▶ **EXERCISE DETAILS**
When you reach the line in the data below that contains "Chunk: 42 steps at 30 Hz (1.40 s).", please start repeating lines exactly, and stop after the line that contains "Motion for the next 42", repeating nothing else.

━━━ EXTRACTED RECORDS ━━━

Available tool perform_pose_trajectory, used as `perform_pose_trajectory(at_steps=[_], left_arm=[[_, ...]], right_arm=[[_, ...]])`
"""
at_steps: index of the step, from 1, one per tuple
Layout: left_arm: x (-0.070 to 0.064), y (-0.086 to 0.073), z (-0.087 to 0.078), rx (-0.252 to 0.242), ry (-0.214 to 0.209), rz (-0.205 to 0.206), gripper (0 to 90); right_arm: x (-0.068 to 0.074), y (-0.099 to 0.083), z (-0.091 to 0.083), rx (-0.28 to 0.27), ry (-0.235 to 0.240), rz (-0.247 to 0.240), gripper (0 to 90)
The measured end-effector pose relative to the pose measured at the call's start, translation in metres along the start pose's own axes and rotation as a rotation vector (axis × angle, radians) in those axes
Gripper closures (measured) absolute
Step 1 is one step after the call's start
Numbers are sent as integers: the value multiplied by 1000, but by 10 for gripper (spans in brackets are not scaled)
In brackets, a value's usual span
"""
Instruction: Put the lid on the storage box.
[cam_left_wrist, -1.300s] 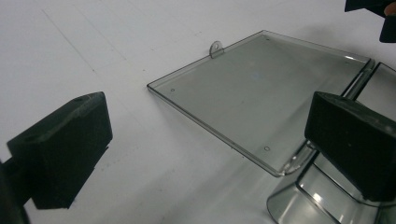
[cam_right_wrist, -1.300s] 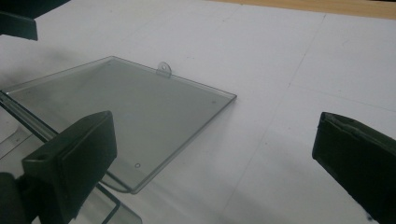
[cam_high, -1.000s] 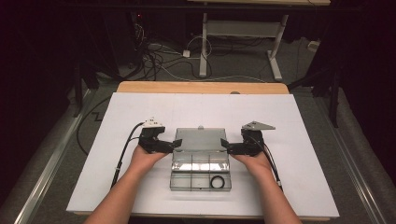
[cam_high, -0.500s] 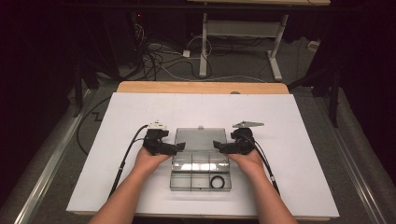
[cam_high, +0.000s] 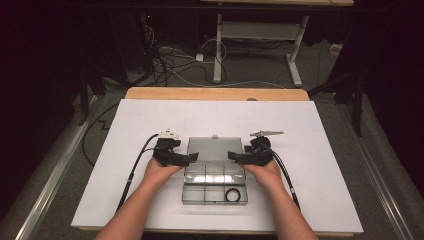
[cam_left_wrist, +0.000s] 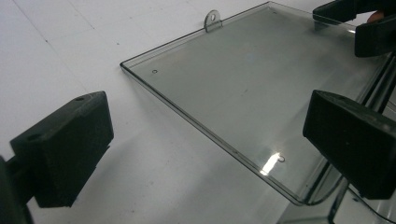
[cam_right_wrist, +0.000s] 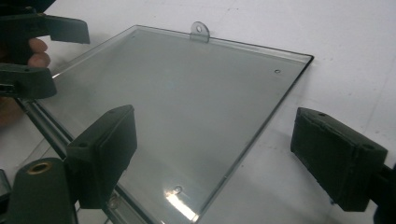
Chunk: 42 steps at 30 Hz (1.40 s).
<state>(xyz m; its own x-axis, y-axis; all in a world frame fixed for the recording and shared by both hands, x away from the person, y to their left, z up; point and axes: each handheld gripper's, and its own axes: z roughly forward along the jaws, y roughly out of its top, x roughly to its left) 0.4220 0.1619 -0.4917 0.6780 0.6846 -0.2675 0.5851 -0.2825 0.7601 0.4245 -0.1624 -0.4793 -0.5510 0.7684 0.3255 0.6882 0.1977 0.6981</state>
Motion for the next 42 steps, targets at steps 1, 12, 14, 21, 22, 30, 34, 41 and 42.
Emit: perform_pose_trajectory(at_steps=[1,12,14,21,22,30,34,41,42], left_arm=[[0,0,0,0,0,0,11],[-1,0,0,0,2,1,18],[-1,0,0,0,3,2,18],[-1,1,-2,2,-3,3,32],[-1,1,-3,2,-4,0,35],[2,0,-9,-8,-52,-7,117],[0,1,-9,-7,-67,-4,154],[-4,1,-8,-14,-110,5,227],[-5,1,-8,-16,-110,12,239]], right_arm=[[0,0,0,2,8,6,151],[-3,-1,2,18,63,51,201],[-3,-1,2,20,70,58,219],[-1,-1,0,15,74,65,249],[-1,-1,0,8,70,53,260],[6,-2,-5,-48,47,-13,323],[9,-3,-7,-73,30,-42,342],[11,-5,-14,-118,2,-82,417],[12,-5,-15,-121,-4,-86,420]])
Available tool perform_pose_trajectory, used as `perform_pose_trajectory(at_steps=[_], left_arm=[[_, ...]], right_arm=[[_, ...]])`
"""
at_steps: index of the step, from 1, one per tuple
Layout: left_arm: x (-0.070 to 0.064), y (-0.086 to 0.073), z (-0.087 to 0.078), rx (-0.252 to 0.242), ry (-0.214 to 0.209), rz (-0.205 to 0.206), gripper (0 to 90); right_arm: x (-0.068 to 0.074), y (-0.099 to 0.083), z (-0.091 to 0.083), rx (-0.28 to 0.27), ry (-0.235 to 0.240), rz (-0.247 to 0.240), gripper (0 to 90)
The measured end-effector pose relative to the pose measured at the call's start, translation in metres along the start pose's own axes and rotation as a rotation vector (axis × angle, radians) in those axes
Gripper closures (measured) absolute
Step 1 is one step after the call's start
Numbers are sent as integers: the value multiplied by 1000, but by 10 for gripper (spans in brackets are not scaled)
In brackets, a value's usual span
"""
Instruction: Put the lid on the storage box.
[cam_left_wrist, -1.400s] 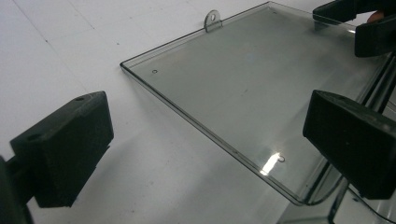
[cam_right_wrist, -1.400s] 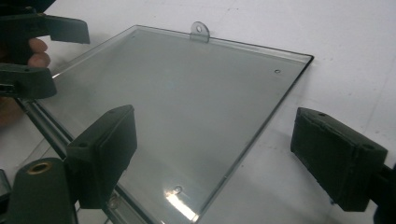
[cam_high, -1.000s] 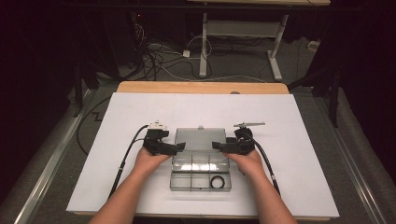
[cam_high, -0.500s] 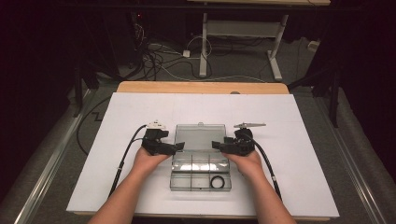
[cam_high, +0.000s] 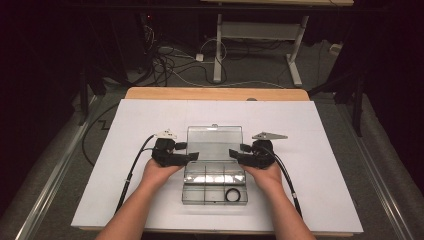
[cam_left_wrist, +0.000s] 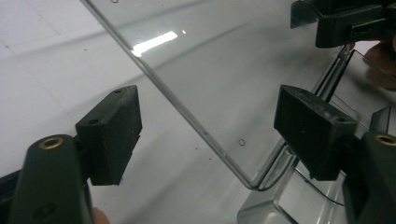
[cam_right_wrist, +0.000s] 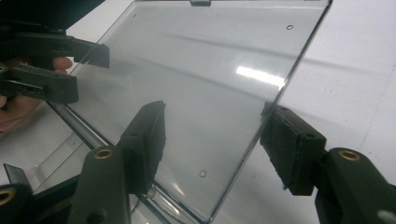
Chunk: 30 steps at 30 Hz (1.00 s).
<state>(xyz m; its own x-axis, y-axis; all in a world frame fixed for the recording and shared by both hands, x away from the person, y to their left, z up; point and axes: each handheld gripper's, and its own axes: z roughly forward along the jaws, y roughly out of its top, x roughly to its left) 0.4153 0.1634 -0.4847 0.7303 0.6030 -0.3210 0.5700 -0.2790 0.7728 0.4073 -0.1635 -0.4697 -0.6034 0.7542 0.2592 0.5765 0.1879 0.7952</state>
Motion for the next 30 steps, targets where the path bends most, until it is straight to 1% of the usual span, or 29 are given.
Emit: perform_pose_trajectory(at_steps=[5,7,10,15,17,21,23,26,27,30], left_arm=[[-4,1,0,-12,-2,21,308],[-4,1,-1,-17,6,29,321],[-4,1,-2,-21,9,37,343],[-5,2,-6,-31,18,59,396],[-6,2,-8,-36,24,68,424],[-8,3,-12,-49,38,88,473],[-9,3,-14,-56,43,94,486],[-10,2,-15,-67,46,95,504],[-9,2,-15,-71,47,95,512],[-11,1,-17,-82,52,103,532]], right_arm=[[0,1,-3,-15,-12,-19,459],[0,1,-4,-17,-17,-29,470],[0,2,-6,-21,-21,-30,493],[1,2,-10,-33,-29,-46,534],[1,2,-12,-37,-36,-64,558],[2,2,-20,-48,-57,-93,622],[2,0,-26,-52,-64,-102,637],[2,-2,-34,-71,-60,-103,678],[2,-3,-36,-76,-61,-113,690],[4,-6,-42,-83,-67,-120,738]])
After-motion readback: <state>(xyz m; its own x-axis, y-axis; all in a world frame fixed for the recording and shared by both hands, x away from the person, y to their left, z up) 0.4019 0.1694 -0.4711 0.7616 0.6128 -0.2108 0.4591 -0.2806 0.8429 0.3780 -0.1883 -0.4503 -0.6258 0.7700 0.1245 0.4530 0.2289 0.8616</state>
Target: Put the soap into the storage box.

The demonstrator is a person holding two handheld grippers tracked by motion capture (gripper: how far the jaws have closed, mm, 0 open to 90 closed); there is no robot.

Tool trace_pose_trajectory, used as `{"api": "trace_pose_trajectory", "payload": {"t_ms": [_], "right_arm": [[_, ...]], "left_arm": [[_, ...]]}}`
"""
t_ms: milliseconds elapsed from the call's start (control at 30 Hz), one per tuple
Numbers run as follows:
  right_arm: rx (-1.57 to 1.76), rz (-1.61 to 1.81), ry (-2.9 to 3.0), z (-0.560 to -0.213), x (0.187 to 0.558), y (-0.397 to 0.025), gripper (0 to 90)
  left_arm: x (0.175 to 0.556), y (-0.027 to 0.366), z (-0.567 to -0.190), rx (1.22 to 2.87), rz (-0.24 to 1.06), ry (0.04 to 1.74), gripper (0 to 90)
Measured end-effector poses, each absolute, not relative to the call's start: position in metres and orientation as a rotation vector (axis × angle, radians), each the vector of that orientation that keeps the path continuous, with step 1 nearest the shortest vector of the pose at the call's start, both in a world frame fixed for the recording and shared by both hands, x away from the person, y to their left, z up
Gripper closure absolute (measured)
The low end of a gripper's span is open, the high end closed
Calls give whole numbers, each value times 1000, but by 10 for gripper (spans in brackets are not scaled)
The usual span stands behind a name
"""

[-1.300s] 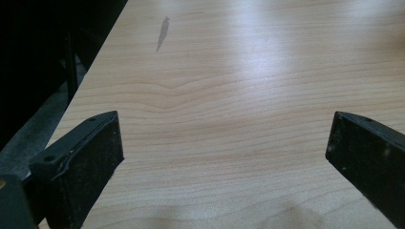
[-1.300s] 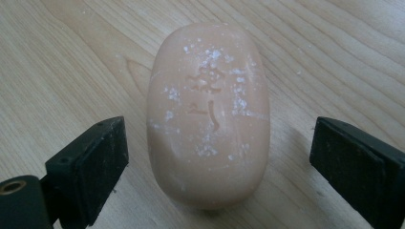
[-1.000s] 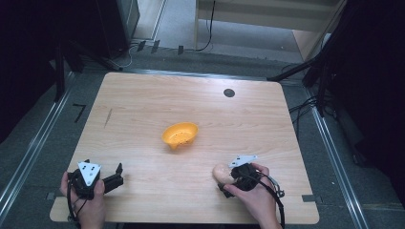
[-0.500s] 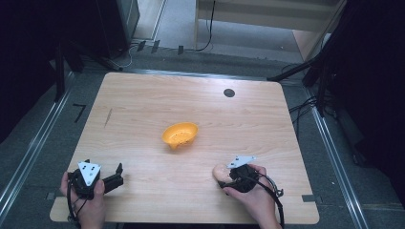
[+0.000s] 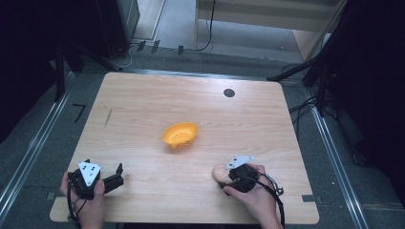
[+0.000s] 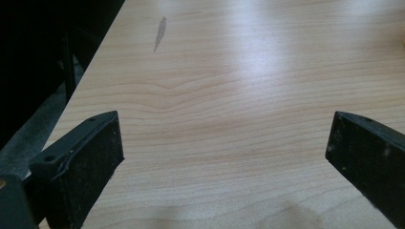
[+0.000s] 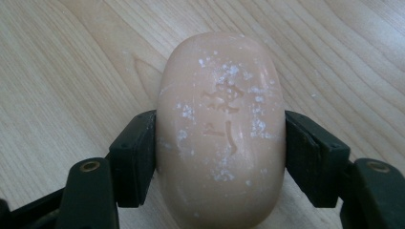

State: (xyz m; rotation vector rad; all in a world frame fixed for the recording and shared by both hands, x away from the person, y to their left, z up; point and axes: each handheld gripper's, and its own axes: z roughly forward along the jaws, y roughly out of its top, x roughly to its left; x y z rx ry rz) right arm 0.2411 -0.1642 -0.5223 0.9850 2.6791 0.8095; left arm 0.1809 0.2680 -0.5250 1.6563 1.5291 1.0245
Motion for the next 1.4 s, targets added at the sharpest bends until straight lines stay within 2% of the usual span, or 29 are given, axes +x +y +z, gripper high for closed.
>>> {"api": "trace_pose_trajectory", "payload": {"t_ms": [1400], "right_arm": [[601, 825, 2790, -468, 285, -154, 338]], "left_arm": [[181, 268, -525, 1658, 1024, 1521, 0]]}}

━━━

▶ **COMPLETED EXERCISE**
Chunk: 42 steps at 30 Hz (1.40 s).
<state>(xyz m; its own x-axis, y-axis; all in a world frame fixed for the recording and shared by both hands, x away from the person, y to their left, z up; point and axes: each handheld gripper's, and its own axes: z roughly forward along the jaws, y roughly out of its top, x roughly to its left) 0.4220 0.1619 -0.4917 0.6780 0.6846 -0.2675 0.5851 -0.2825 0.7601 0.4245 -0.1624 -0.4793 -0.5510 0.7684 0.3255 0.6882 0.1977 0.6981</state>
Motion for the next 42 steps, targets at steps 1, 12, 14, 21, 22, 30, 34, 41 and 42.

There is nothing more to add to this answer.